燃料価格の高騰やロシア・ウクライナ戦争に起因するエネルギー危機でヒートポンプの需要が高まる中、東欧がヒートポンプの重要な生産地となりつつある。必要な人材が比較的安く雇用できるのが強みとなっているもようだ。

欧州ヒートポンプ協会(EHPA)によると、業界企業は2022~25年に総額50億ユーロ以上を欧州に投資する計画だ。投資先別でみると、ポーランドが7億5,500万ユーロ、チェコが3億ユーロ、スロバキアが8,600万ユーロを占める。ダイキン、フィスマン、ボッシュ、パナソニック、ヴァイラント、スティーベルといった大手が、ポーランド、チェコ、スロバキアの国境域に工場設置を発表したことが数値に反映されている。

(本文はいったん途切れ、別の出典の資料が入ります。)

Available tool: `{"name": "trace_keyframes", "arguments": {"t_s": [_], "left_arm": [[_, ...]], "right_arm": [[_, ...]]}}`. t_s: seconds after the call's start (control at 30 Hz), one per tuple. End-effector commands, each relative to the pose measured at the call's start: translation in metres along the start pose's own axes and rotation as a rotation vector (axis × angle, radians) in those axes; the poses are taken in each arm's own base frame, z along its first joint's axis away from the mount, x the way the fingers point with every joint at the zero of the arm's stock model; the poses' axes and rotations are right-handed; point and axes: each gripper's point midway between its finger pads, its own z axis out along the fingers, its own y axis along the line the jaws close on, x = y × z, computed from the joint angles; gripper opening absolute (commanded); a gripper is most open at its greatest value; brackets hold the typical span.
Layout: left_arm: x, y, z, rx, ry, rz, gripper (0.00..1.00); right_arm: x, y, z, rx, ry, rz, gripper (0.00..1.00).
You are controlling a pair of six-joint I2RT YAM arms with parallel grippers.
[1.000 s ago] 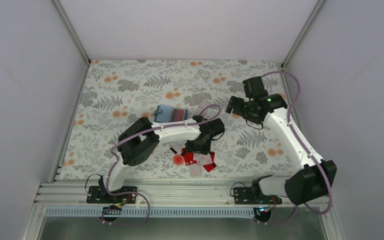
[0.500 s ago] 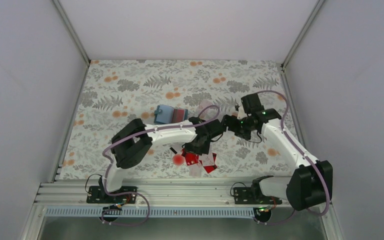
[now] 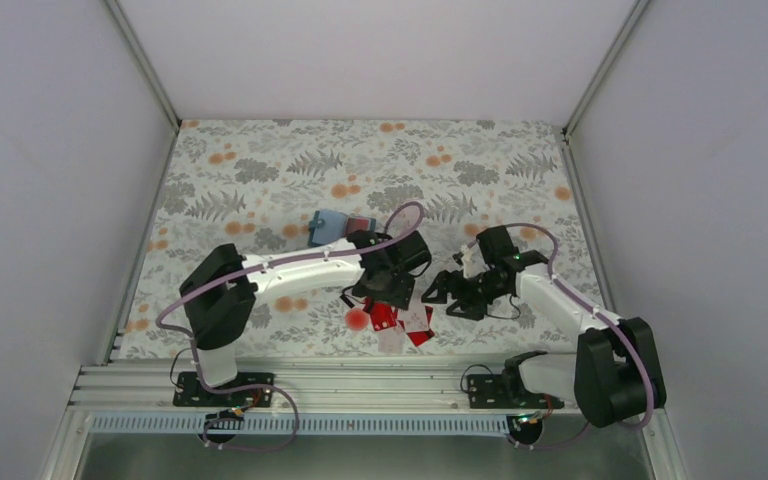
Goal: Put the credit cards into the card holder
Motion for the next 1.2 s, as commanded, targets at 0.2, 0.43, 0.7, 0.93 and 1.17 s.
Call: {"name": "trace_keyframes", "arguments": {"t_s": [0.2,0.43,0.7,0.93,1.17], "left_arm": [[0.016,0.017,0.022,-0.068,0.132,0.26,0.9],[0.014,0.033,0.039,-0.067,0.199,0.265,0.88],[0.017,0.034,0.045,-0.004,0.227,0.298,0.85],[0.022,0.035,0.055,0.005,0.246,0.295,0.88],[0.027,0.038,0.066,-0.004,0.268,0.307,0.86]], "right_arm": [[-0.021,0.01,-0.014,0.048,-0.082,-0.04,0.86],[-0.026,0.014,-0.025,0.072,-0.123,-0.006,0.86],[-0.031,0.012,-0.025,0.085,-0.135,0.024,0.87],[-0.037,0.012,-0.023,0.097,-0.132,0.022,0.87],[-0.038,0.01,-0.021,0.102,-0.127,0.026,0.87]]}}
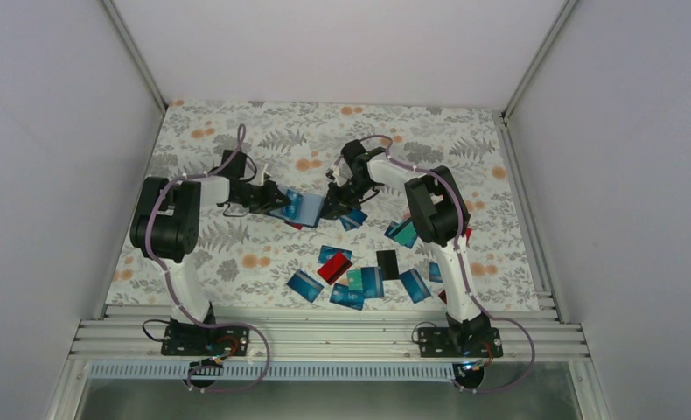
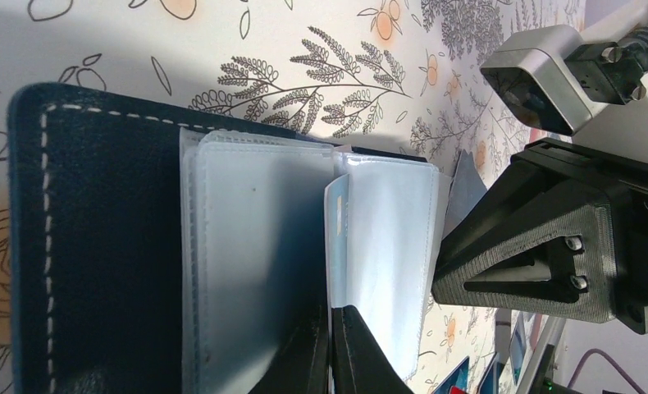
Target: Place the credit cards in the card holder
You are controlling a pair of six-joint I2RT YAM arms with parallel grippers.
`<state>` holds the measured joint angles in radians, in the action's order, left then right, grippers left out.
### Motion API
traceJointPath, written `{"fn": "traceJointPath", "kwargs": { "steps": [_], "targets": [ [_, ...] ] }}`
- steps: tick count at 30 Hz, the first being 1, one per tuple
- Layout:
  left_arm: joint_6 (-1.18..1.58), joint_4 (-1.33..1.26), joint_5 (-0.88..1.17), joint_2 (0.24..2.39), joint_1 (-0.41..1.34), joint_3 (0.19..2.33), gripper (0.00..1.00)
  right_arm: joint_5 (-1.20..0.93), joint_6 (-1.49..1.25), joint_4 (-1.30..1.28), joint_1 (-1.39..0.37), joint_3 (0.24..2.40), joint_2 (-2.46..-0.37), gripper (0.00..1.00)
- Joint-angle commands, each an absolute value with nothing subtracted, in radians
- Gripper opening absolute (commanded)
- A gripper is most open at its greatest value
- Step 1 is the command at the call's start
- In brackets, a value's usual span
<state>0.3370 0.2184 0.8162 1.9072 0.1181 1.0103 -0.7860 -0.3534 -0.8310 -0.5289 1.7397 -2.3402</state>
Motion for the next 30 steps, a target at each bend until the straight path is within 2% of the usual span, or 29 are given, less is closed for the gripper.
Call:
{"fn": "traceJointPath", "kwargs": {
  "steps": [1,30],
  "targets": [
    [0.299,0.274,0.825,1.948,0.138,1.035,0.02,-0.752,-0.344,-0.863,-0.537,1.72,-2.389,0.09],
    [0.272,0.311,0.915,2.04,0.2,1.112,0.02,-0.746,-0.341,-0.868,-0.522,1.73,-2.395,0.08]
  ]
}}
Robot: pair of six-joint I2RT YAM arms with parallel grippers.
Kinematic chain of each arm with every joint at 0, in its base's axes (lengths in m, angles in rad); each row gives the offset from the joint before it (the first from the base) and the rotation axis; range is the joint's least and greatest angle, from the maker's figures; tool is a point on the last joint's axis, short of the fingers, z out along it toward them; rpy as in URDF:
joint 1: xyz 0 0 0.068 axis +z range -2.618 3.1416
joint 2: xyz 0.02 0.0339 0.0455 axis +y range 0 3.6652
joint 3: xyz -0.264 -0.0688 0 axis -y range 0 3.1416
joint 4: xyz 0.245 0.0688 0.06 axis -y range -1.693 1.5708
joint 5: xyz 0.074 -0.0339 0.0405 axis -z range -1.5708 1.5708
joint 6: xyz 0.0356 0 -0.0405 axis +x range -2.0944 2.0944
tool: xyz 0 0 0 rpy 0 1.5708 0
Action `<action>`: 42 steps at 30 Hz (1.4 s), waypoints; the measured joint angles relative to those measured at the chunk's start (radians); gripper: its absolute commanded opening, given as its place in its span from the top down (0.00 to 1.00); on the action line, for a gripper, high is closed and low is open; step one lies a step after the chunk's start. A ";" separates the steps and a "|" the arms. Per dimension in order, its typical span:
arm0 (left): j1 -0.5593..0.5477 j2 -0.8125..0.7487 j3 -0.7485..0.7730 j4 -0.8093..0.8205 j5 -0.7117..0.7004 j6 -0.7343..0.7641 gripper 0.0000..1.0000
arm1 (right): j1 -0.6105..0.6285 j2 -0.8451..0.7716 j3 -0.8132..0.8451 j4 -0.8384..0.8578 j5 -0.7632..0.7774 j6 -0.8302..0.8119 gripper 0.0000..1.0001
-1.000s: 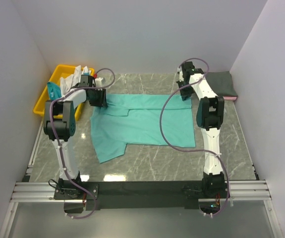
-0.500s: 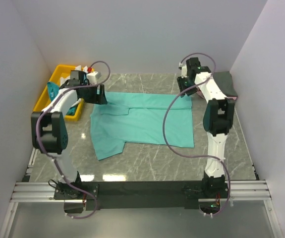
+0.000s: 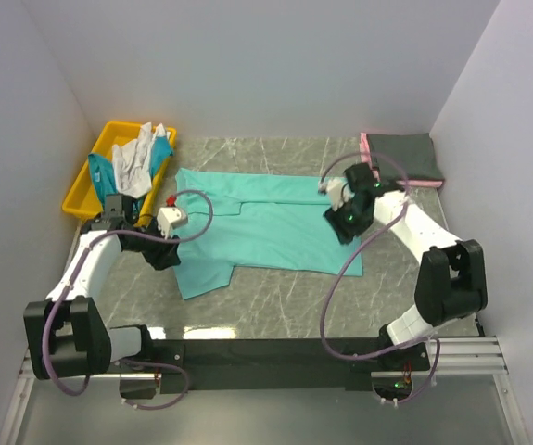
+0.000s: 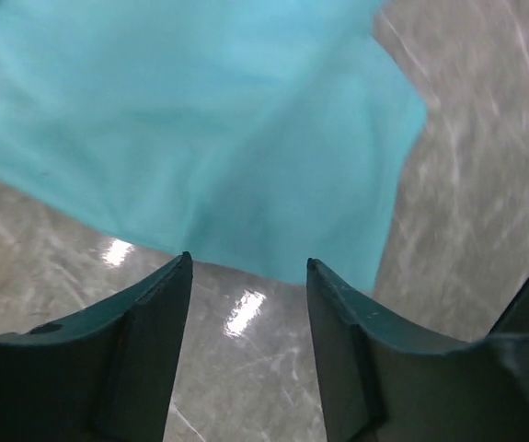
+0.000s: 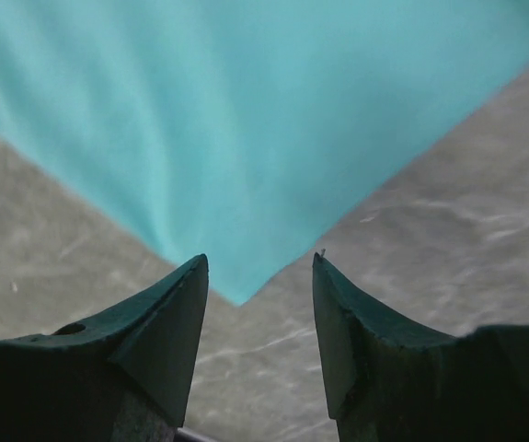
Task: Fold and stack the t-shirts
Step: Fold the tshirt
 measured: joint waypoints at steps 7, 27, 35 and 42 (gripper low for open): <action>0.000 -0.013 -0.122 -0.059 -0.012 0.267 0.44 | 0.150 -0.047 -0.299 0.112 0.102 -0.063 0.47; -0.002 0.010 -0.117 0.012 -0.056 0.482 0.43 | 0.173 -0.165 -0.447 0.230 0.176 -0.119 0.48; -0.065 0.064 -0.152 0.078 -0.061 0.507 0.43 | 0.198 -0.148 -0.468 0.259 0.173 -0.121 0.48; -0.125 0.161 -0.180 0.166 -0.081 0.485 0.59 | 0.201 -0.100 -0.484 0.284 0.177 -0.132 0.54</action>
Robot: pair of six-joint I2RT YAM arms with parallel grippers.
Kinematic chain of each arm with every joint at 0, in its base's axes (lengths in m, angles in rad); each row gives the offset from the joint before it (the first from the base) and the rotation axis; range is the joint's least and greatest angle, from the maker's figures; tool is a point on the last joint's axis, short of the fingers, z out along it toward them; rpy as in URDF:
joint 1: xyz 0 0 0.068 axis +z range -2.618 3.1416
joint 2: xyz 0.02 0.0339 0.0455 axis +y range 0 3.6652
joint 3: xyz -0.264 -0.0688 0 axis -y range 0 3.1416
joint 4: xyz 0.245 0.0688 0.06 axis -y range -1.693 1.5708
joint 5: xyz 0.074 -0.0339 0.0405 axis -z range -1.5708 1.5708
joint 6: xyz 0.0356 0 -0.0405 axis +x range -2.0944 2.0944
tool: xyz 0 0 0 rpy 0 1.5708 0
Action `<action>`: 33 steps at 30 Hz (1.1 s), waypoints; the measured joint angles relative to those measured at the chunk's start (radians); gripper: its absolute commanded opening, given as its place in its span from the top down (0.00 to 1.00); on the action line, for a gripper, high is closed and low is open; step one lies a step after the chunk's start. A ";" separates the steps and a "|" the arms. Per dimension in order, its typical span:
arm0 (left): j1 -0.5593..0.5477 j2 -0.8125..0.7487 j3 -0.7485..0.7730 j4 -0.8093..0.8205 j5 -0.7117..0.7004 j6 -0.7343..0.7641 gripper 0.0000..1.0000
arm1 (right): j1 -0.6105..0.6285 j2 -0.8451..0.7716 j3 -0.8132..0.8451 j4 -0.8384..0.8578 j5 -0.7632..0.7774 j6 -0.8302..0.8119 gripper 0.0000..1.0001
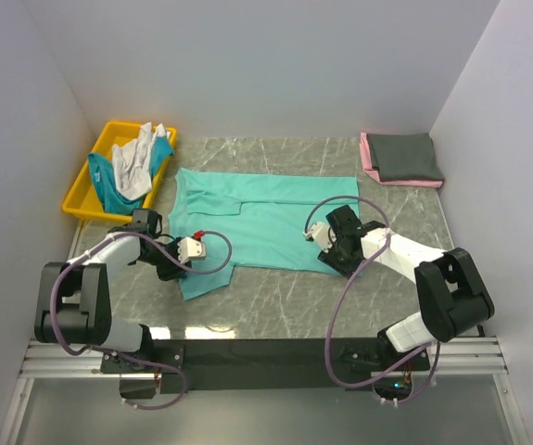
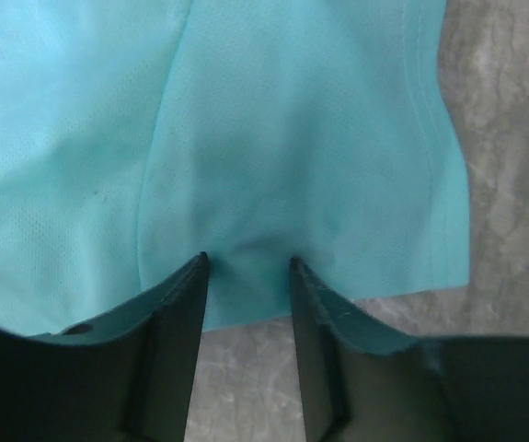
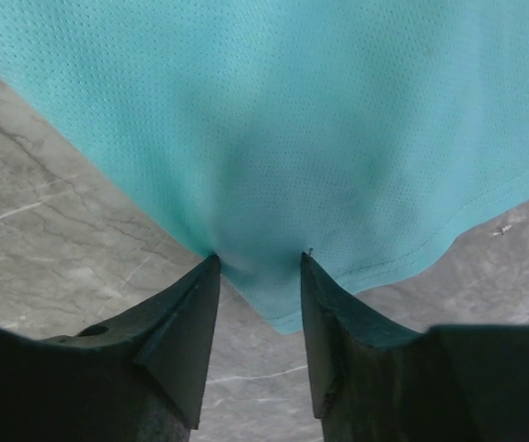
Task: Fold and stack the t-shirts
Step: Fold the tshirt
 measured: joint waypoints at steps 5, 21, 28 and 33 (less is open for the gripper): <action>-0.001 0.010 0.004 0.001 0.006 0.000 0.71 | 0.001 0.002 0.000 0.002 0.003 -0.006 0.50; -0.023 0.006 0.010 -0.027 -0.005 0.006 0.95 | 0.002 -0.088 -0.036 -0.057 0.000 -0.040 0.50; -0.024 0.005 0.010 -0.035 -0.008 0.004 0.97 | 0.004 -0.042 -0.049 -0.027 0.032 -0.058 0.66; -0.025 -0.014 0.010 -0.061 -0.011 0.003 0.99 | 0.006 -0.033 -0.061 0.033 0.080 -0.064 1.00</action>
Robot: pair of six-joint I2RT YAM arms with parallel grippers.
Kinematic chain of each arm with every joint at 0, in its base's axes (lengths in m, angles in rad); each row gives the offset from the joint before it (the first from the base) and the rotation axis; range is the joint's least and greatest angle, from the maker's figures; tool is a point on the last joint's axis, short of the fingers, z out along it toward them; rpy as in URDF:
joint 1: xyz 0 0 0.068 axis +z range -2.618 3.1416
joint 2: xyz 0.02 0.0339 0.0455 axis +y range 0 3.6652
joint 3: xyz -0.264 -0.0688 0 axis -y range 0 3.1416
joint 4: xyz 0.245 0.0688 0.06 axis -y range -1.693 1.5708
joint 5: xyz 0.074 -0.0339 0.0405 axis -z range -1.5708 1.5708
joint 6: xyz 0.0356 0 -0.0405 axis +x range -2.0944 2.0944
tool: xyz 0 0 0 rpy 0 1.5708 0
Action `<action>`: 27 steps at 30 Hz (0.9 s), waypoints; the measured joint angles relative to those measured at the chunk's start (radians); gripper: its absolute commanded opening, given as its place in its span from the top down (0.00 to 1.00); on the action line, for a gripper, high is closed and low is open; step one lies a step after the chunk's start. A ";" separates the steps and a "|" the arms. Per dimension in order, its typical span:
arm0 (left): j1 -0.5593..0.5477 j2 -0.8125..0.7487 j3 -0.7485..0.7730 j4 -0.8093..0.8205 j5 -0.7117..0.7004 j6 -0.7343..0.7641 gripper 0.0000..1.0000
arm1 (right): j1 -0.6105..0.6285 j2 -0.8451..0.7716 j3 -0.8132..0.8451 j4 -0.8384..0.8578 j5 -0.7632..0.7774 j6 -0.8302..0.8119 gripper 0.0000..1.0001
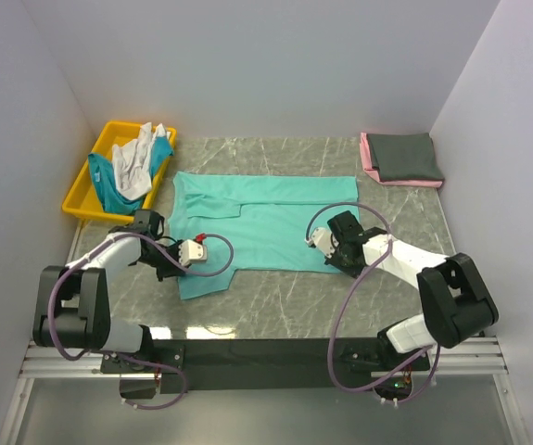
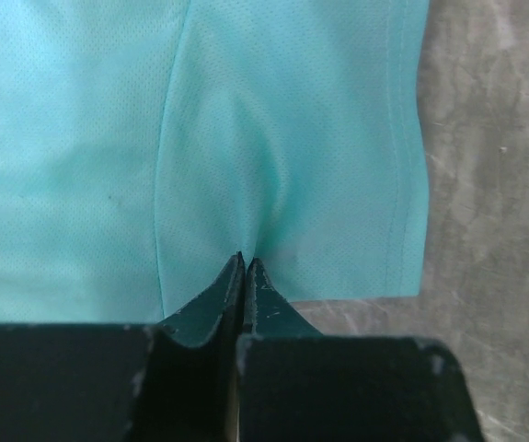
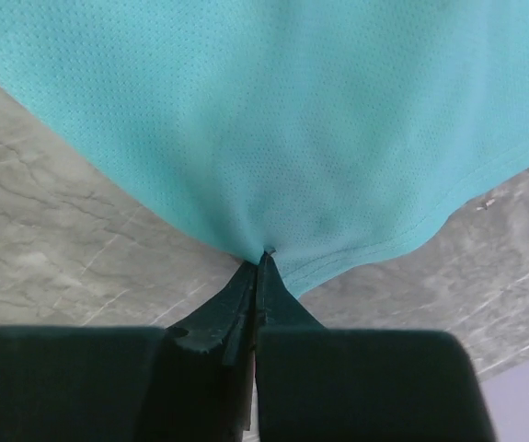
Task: Fold and stack the t-shirts
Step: Fold the tshirt
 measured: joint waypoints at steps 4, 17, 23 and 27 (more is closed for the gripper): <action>0.000 -0.070 0.000 -0.053 0.000 0.005 0.99 | 0.000 -0.030 -0.016 0.001 0.002 0.005 1.00; 0.089 -0.253 0.067 -0.291 0.048 0.015 0.99 | -0.064 -0.212 0.032 -0.138 -0.023 -0.003 1.00; 0.133 -0.131 0.247 -0.261 0.094 -0.055 0.99 | -0.127 -0.066 0.198 -0.137 -0.043 -0.029 1.00; 0.135 -0.049 0.313 -0.190 0.105 -0.130 0.99 | -0.149 0.040 0.303 -0.121 -0.051 -0.039 1.00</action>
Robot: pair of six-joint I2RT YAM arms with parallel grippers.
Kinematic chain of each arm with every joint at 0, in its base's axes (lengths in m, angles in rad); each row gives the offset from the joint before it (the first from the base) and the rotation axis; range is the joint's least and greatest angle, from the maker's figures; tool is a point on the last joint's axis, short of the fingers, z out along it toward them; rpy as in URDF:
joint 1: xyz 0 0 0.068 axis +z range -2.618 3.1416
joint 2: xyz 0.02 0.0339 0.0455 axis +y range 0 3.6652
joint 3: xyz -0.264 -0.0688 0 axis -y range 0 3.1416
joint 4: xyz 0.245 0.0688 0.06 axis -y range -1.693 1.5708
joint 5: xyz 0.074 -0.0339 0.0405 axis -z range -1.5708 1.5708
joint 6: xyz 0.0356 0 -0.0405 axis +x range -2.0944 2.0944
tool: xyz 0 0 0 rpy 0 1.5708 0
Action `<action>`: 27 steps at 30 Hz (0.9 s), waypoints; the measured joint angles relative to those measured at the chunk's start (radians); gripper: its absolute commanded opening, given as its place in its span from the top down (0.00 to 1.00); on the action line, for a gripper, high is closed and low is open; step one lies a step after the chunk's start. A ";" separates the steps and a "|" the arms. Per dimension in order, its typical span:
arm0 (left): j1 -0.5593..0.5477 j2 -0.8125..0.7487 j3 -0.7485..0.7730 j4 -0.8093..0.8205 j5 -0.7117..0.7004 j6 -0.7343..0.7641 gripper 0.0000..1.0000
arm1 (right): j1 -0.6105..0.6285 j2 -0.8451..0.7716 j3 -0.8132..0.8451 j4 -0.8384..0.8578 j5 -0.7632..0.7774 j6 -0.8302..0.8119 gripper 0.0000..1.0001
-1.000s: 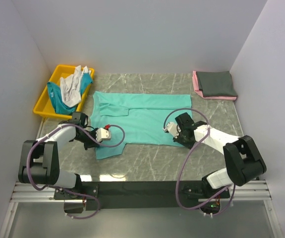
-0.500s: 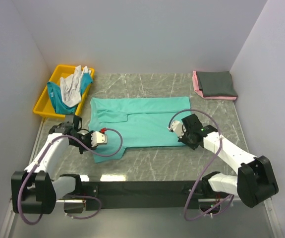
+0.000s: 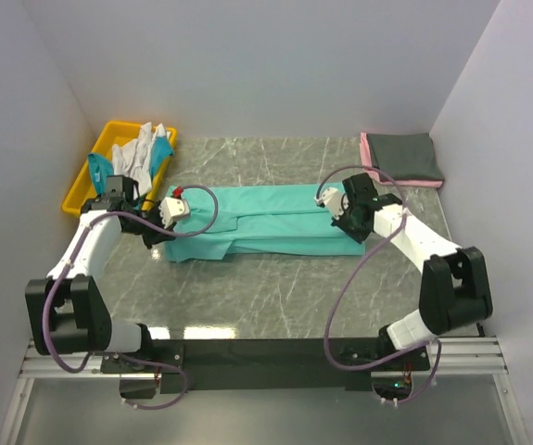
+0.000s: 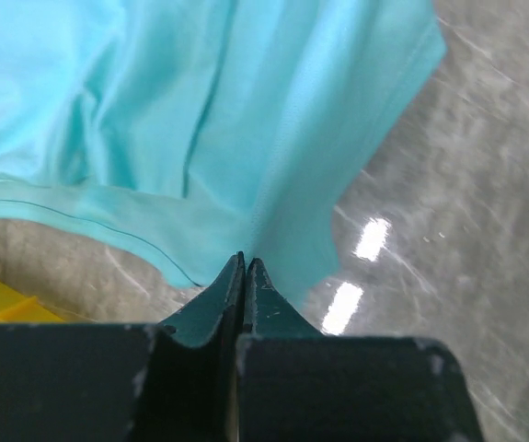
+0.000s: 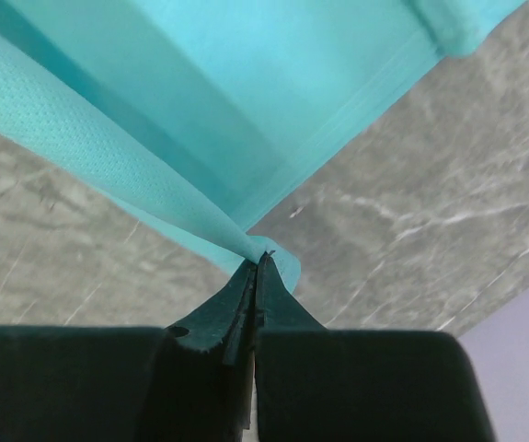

欧州連合(EU)が目指す2050年までの気候中立化で、暖房は主要課題の一つ。ヒートポンプが実現に向けて大きな役割を果たすとみられており、EUでは27年までに1,000万台の増設を目指す。また、30年までにヒートポンプ年間販売数を700万台に増やして天然ガス消費量を210億立方メートル削減し、ロシアからのガス輸入を停止したい意向だ。

EUのヒートポンプ需要の73%は域内で生産されているが、地元企業はアジア企業や、政府の後押しを受けた米国企業との競争を視野に入れて増産に動いている。欧州委員会は、地域暖房用の地中熱・大型ヒートポンプ分野に欧州企業の強みをみる。例えば、MANエナジーソリューションズは、出力48メガワットと世界最大級のヒートポンプを開発した。このような巨大ヒートポンプは、すでにデンマークのエスビャウやスウェーデンのストックホルムなどで主要暖房技術として採用されている。